Stored data:
==*==

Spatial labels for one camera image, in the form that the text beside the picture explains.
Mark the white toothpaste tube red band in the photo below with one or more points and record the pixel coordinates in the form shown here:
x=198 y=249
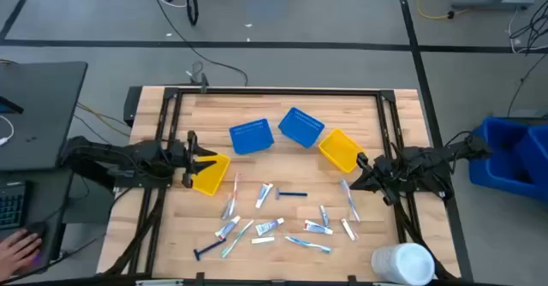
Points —
x=227 y=228
x=263 y=195
x=317 y=228

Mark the white blue toothpaste tube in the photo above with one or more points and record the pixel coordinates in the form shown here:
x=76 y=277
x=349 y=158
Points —
x=269 y=226

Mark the blue plastic basket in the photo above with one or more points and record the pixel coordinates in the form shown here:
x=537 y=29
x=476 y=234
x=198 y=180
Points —
x=251 y=137
x=301 y=127

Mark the person's hand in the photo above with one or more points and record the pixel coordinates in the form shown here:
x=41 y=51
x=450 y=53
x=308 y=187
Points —
x=17 y=252

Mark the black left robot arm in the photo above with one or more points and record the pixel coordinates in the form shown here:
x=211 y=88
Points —
x=128 y=153

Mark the blue white toothbrush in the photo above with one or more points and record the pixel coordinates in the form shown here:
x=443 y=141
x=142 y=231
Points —
x=350 y=200
x=308 y=245

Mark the dark grey keyboard desk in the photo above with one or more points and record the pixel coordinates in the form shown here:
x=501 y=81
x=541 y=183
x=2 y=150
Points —
x=47 y=200

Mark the yellow plastic basket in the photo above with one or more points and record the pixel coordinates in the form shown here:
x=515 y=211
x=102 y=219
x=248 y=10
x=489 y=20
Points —
x=212 y=179
x=340 y=149

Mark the large blue storage bin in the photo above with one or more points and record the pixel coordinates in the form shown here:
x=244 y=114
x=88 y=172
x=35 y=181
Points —
x=492 y=166

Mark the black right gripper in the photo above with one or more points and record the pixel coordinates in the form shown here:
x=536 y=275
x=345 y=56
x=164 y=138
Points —
x=385 y=172

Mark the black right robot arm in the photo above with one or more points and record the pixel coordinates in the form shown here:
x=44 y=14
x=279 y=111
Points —
x=428 y=157

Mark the white cylindrical container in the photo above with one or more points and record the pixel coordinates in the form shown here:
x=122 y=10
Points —
x=402 y=263

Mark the black corner plate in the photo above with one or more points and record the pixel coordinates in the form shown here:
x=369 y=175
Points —
x=132 y=106

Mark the black desk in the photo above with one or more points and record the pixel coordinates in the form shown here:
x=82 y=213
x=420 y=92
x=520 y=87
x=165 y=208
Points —
x=38 y=114

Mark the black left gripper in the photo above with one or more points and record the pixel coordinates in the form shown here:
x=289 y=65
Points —
x=190 y=157

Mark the black backlit keyboard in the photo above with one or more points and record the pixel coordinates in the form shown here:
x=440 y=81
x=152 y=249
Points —
x=10 y=204

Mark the black clamp bracket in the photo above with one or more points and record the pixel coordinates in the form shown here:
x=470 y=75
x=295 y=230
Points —
x=204 y=82

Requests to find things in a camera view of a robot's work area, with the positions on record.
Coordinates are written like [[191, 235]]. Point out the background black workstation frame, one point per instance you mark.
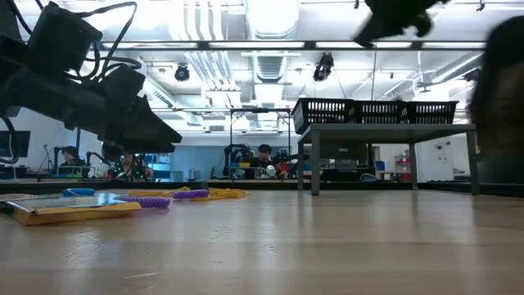
[[260, 110]]

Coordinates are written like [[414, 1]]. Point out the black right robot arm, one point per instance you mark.
[[503, 102]]

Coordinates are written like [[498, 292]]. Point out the blue storage shelf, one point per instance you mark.
[[161, 168]]

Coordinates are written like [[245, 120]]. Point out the red cart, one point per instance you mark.
[[403, 170]]

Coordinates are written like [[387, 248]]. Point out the yellow rubber band pile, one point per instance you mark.
[[229, 193]]

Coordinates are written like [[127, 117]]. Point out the grey perforated metal shelf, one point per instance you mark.
[[389, 132]]

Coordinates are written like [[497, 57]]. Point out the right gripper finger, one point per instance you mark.
[[370, 36]]

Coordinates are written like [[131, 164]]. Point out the silver ventilation duct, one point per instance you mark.
[[272, 20]]

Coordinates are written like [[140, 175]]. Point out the background black robot arm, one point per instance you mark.
[[235, 157], [98, 164]]

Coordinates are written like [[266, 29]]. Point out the blue storage bin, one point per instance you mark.
[[380, 165]]

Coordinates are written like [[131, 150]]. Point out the large black hanging camera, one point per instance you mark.
[[323, 67]]

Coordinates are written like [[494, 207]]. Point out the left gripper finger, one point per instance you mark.
[[147, 147], [153, 127]]

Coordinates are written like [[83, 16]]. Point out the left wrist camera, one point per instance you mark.
[[123, 86]]

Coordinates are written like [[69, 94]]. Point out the black plastic mesh basket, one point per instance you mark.
[[432, 112], [321, 112], [378, 112]]

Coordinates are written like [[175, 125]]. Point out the person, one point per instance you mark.
[[71, 157], [133, 166], [264, 160]]

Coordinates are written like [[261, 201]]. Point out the dark monitor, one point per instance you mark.
[[16, 143]]

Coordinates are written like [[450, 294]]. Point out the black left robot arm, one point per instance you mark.
[[61, 37]]

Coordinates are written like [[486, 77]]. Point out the small black hanging camera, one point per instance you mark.
[[182, 73]]

==*==

Return all the records exactly, excluding images.

• SOLUTION TO THIS EXERCISE:
Spatial labels for one camera image, in the form that the text beside the picture explains.
Mark the white toothpaste tube red band in the photo below with one or more points and record the pixel coordinates in the form shown here:
x=198 y=249
Points —
x=227 y=228
x=263 y=195
x=317 y=228

Mark the white blue toothpaste tube in the photo above with one or more points and record the pixel coordinates in the form shown here:
x=76 y=277
x=349 y=158
Points —
x=269 y=226

Mark the blue plastic basket in the photo above with one or more points and record the pixel coordinates in the form shown here:
x=537 y=29
x=476 y=234
x=198 y=180
Points —
x=251 y=137
x=301 y=127

Mark the person's hand in the photo above with one or more points and record the pixel coordinates in the form shown here:
x=41 y=51
x=450 y=53
x=308 y=187
Points —
x=17 y=252

Mark the black left robot arm in the photo above with one or more points and record the pixel coordinates in the form shown here:
x=211 y=88
Points —
x=128 y=153

Mark the blue white toothbrush in the photo above with one or more points and record the pixel coordinates in the form shown here:
x=443 y=141
x=142 y=231
Points —
x=350 y=200
x=308 y=245

Mark the dark grey keyboard desk in the photo above with one or more points and record the pixel coordinates in the form shown here:
x=501 y=81
x=541 y=183
x=2 y=150
Points —
x=47 y=200

Mark the yellow plastic basket in the photo above with one or more points and record the pixel coordinates in the form shown here:
x=515 y=211
x=102 y=219
x=248 y=10
x=489 y=20
Points —
x=212 y=179
x=340 y=149

Mark the large blue storage bin in the photo above with one or more points and record the pixel coordinates in the form shown here:
x=244 y=114
x=88 y=172
x=35 y=181
Points —
x=492 y=166

Mark the black right gripper in the photo above with one or more points and record the pixel coordinates in the form shown here:
x=536 y=275
x=345 y=56
x=164 y=138
Points —
x=385 y=172

Mark the black right robot arm in the photo above with one or more points and record the pixel coordinates in the form shown here:
x=44 y=14
x=279 y=111
Points —
x=428 y=157

Mark the white cylindrical container in the photo above with one or more points and record the pixel coordinates in the form shown here:
x=122 y=10
Points —
x=402 y=263

Mark the black corner plate in the photo above with one or more points and record the pixel coordinates in the form shown here:
x=369 y=175
Points —
x=132 y=106

Mark the black desk in the photo above with one or more points and record the pixel coordinates in the form shown here:
x=82 y=213
x=420 y=92
x=520 y=87
x=165 y=208
Points —
x=38 y=114

Mark the black left gripper in the photo above with one or more points and record the pixel coordinates in the form shown here:
x=289 y=65
Points —
x=190 y=157

Mark the black backlit keyboard in the photo above with one or more points and record the pixel coordinates in the form shown here:
x=440 y=81
x=152 y=249
Points —
x=10 y=204

Mark the black clamp bracket in the photo above with one or more points and record the pixel coordinates in the form shown here:
x=470 y=75
x=295 y=230
Points —
x=204 y=82

Requests to find things in a camera view of a robot's work area, with the positions on record.
Coordinates are written like [[191, 235]]. Point out the background black workstation frame, one point per instance you mark.
[[260, 110]]

Coordinates are written like [[414, 1]]. Point out the black right robot arm, one point per instance you mark.
[[503, 102]]

Coordinates are written like [[498, 292]]. Point out the blue storage shelf, one point per instance you mark.
[[161, 168]]

Coordinates are written like [[245, 120]]. Point out the red cart, one point per instance you mark.
[[403, 170]]

Coordinates are written like [[387, 248]]. Point out the yellow rubber band pile, one point per instance you mark.
[[229, 193]]

Coordinates are written like [[127, 117]]. Point out the grey perforated metal shelf, one point per instance you mark.
[[389, 132]]

Coordinates are written like [[497, 57]]. Point out the right gripper finger, one point per instance you mark.
[[370, 36]]

Coordinates are written like [[131, 164]]. Point out the silver ventilation duct, one point per instance you mark.
[[272, 20]]

Coordinates are written like [[140, 175]]. Point out the background black robot arm, one point per instance you mark.
[[235, 157], [98, 164]]

Coordinates are written like [[266, 29]]. Point out the blue storage bin, one point per instance you mark.
[[380, 165]]

Coordinates are written like [[131, 150]]. Point out the large black hanging camera, one point per instance you mark.
[[323, 67]]

Coordinates are written like [[494, 207]]. Point out the left gripper finger, one point per instance you mark.
[[147, 147], [153, 127]]

Coordinates are written like [[83, 16]]. Point out the left wrist camera, one point per instance you mark.
[[123, 86]]

Coordinates are written like [[69, 94]]. Point out the black plastic mesh basket, one point per instance you mark.
[[432, 112], [321, 112], [378, 112]]

Coordinates are written like [[175, 125]]. Point out the person, one point per instance you mark.
[[71, 157], [133, 166], [264, 160]]

Coordinates are written like [[261, 201]]. Point out the dark monitor, one point per instance you mark.
[[16, 143]]

Coordinates are written like [[450, 294]]. Point out the black left robot arm, one point per instance you mark.
[[61, 37]]

Coordinates are written like [[486, 77]]. Point out the small black hanging camera, one point per instance you mark.
[[182, 73]]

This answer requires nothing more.